Newswise — NEW YORK (June 6, 2023) – A new paper in the journalThe Lancet Planetary Healthmakes the case that pandemic prevention requires a global taboo whereby humanity agrees to leave bats alone—to let them have the habitats they need, undisturbed.
Like the SARS coronavirus outbreak of 2003, the COVID-19 pandemic can be traced back to a bat virus. Whether someone handled or ate an infected bat or was exposed to a bat’s bodily fluids in a cave or some other way, or was exposed to another animal that had been infected by a bat, we will quite likely never know. Even a virus released via a lab accident would still have originally come from a bat. But we don’t need to know all of the details in order to act.
Bats are known to be reservoirs for a wide range of viruses that can infect other species, including people. They are a source of rabies, Marburg filoviruses, Hendra and Nipah paramyxoviruses, coronaviruses such as Middle East Respiratory Syndrome (MERS) Coronavirus, and fruit bats are strongly believed to be a source of Ebolaviruses. A new analysis points to the value of a global taboo whereby humanity agrees to leave bats alone—not fear them or try to chase them away or cull them (activities that only serve to disperse them and increase the odds of zoonotic spillover)—but to let them have the habitats they need and live undisturbed.
If an ounce of prevention is indeed worth a pound of cure, then the authors emphasize that humanity simply must take the most basic, common-sense upstream steps to lower our risk of incurring another pandemic—at the interface where dangerous viruses can actually move from animals into people.
“In a globalized world with 8 billion people, we can no longer ignore our interconnectedness with the wildlife and ecosystems around us. We must change humanity’s relationship with nature if we want to prevent the next pandemic of zoonotic origin—and that can start with bats,” says Dr. Susan Lieberman, WCS’s Vice President for International Policy.
Simply put, humanity must change its broken relationship with nature, specifically wildlife and bats in particular. The costs of implementing the human behavioral changes we need are insignificant compared to the costs of another global pandemic (which could be even more devastating).
“Getting humanity to work collaboratively at a global scale underpins most of the existential challenges we face, from climate change and environmental pollution to biodiversity loss and ecosystem collapse—this at a time when earnest collaboration even at local scales often seems elusive,” notes Cornell Professor of Wildlife Health & Health Policy Steven A. Osofsky, lead author of the study.” “However, if we can actually stop hunting, eating, and trading bats, stay out of their caves, keep livestock away from areas where bats are concentrated, and if we can stop deforesting, degrading (or even start restoring) their natural habitats, we can indisputably lower the chances of another pandemic.”

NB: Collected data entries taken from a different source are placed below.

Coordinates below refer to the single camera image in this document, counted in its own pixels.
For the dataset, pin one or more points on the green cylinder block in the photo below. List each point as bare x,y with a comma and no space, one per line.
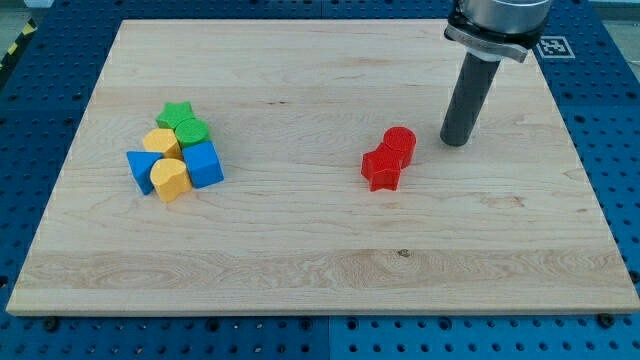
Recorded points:
192,132

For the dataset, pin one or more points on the yellow heart block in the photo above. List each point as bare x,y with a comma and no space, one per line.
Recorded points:
170,178

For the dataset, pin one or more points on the yellow black hazard tape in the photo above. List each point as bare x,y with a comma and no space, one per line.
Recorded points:
18,46

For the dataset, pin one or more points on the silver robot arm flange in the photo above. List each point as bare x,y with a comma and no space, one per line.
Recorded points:
493,30

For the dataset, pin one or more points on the blue triangle block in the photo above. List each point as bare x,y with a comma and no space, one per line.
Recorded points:
141,163

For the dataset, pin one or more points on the blue cube block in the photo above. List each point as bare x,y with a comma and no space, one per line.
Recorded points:
203,164

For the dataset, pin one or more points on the light wooden board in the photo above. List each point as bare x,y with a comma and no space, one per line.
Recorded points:
506,224

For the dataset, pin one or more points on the white fiducial marker tag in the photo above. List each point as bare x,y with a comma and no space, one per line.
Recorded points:
554,47

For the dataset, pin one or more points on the green star block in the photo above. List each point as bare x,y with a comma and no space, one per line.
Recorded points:
173,114

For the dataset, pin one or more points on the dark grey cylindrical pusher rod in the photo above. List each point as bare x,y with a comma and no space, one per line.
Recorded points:
474,81

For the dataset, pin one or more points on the yellow hexagon block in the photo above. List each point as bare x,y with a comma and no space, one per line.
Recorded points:
163,141

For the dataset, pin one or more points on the red cylinder block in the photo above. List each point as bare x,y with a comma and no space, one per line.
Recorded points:
402,140

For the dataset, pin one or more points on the red star block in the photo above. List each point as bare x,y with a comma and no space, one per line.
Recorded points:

The authors emphasize that allowing bats to survive and thrive will also pay billions of dollars in dividends in the form of the ecosystem services that bats provide, such as control of mosquitos and other harmful insects, as well as pollination of a wide array of important crops. They conclude that humanity’s relationships with other kinds of animals indeed merit close scrutiny, but respecting bats and the habitats they need is truly the lowest hanging fruit of genuine upstream pandemic prevention—an important better-late-than-never message now that we’ve passed the third anniversary of the COVID-19 pandemic.
The newly published analysis undertaken by Cornell University and Wildlife Conservation Society experts, An Immediate Way to Lower Pandemic Risk: (Not) Seizing the Low-Hanging Fruit (Bat), was made possible by a generous grant from the Cornell Atkinson Center for Sustainability and appears in the June 5th, 2023 issue of The Lancet Planetary Health.
The Cornell Wildlife Health Center strives to sustain a healthier world by developing and implementing proactive, science-based solutions to challenges at the interface of wildlife health, domestic animal health, human health and livelihoods, and the environment that supports us all.